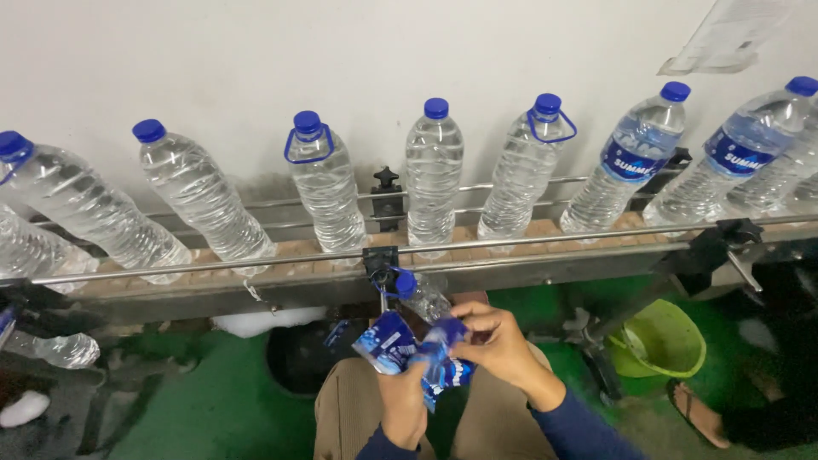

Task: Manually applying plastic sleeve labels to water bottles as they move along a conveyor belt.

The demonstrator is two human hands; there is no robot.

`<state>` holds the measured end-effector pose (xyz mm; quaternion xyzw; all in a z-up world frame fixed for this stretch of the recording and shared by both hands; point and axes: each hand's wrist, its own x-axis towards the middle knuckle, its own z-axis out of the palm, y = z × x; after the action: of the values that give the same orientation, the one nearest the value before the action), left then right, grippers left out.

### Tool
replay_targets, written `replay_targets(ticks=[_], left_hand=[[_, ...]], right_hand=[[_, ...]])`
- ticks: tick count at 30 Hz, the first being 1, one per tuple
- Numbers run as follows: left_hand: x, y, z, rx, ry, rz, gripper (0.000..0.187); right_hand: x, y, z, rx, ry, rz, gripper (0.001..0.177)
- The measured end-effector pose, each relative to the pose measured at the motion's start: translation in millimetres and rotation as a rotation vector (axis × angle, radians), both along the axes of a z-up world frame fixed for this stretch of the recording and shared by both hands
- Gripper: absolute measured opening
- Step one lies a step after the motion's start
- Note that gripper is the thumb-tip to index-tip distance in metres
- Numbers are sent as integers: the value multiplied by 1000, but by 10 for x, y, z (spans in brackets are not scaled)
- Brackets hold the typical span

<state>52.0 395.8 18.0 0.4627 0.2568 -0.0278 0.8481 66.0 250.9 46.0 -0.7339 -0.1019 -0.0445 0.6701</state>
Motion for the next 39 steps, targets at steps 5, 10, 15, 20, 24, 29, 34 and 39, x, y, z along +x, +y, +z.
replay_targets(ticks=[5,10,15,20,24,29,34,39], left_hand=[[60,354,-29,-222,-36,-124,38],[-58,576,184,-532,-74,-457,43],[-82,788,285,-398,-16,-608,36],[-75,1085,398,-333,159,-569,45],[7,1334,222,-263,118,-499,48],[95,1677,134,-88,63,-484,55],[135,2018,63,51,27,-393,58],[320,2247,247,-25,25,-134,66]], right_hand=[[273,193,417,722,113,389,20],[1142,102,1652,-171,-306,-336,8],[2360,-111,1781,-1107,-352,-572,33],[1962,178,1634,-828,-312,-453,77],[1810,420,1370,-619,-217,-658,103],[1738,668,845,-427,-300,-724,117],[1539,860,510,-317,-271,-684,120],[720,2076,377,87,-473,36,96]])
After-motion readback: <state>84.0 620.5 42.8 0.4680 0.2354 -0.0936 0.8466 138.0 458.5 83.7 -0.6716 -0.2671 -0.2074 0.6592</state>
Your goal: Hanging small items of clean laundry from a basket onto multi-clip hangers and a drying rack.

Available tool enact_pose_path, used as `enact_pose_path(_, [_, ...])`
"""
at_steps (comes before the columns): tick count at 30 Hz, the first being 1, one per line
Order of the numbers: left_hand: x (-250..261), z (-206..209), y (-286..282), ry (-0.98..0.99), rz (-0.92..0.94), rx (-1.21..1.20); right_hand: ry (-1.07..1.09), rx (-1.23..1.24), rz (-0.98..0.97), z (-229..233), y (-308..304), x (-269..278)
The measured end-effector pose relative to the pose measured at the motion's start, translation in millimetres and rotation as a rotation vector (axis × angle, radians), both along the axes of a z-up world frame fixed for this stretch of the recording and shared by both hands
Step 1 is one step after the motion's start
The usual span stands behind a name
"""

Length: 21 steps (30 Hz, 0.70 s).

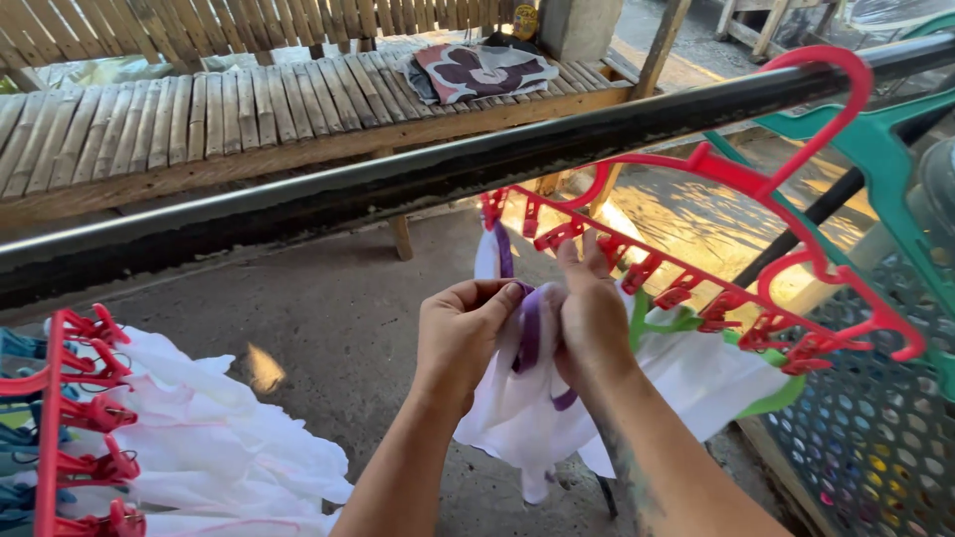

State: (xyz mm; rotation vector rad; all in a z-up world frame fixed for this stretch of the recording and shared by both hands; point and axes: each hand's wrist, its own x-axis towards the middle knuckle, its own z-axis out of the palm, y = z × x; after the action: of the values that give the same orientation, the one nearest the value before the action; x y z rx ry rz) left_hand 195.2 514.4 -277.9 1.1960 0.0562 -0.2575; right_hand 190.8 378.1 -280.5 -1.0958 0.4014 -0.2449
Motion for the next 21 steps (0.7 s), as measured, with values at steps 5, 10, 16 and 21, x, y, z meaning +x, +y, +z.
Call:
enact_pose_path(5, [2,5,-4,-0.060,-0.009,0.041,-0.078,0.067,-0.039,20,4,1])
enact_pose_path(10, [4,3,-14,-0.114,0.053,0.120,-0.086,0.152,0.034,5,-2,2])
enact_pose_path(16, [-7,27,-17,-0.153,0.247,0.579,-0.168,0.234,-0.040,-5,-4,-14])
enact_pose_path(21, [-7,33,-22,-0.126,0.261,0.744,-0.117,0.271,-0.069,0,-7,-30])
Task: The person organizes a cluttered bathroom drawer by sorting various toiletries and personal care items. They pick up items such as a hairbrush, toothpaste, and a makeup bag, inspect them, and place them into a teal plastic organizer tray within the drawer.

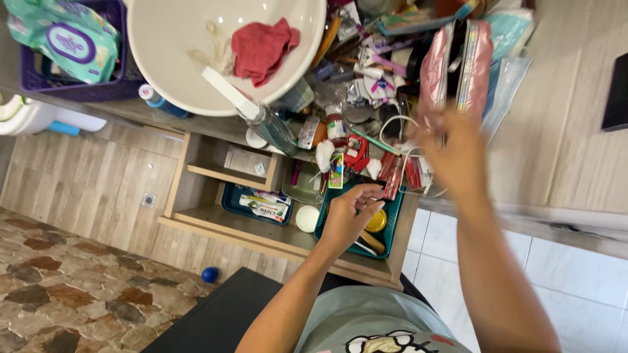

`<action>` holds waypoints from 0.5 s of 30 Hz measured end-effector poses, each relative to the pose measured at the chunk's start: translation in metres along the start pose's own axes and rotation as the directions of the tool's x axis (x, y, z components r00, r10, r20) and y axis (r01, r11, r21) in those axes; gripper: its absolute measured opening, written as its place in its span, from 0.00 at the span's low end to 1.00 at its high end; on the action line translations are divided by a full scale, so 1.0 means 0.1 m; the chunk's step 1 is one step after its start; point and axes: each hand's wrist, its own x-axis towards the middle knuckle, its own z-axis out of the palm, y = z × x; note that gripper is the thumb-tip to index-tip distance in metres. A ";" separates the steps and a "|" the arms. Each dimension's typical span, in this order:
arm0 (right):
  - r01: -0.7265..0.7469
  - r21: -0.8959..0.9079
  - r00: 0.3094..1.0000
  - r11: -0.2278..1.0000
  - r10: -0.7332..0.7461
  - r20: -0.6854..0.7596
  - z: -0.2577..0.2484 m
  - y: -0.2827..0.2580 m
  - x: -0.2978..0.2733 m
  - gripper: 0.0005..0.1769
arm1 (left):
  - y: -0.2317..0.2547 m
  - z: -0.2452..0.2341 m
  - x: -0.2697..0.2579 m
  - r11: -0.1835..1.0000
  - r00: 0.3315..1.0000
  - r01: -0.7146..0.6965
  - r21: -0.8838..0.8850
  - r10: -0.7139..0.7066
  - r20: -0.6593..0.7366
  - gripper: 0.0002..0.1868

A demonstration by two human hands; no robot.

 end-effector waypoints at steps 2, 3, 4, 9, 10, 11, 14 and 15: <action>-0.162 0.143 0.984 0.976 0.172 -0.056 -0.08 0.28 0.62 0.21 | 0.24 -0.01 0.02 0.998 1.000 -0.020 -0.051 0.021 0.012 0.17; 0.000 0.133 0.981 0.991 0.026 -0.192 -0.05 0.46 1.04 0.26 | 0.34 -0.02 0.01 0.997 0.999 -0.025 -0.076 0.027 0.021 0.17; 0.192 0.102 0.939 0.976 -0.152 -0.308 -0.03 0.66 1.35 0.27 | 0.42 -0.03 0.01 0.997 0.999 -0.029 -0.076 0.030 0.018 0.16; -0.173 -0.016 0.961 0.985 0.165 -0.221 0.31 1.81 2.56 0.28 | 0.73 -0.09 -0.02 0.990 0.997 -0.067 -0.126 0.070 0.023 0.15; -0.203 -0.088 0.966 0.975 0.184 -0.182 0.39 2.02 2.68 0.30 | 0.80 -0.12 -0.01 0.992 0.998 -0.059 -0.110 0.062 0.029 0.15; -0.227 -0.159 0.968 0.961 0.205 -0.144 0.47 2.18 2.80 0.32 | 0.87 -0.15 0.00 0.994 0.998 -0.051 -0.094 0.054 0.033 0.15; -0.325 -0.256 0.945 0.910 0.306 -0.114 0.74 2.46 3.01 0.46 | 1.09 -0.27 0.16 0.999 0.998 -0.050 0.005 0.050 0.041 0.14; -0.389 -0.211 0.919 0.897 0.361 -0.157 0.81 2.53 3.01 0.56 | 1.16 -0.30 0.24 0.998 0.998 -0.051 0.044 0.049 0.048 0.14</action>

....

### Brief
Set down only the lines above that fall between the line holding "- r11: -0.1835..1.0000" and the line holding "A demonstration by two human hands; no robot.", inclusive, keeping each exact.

### Problem solution
  - r11: -0.1835..1.0000
  - r00: 0.3315..1.0000
  - r01: -0.7146..0.6965
  - r21: -0.8838..0.8850
  - r10: -0.7139..0.7066
  - r20: -0.6593..0.7366
  - gripper: 0.0002..0.1868

A demonstration by two human hands; no robot.

No additional work remains on the exercise.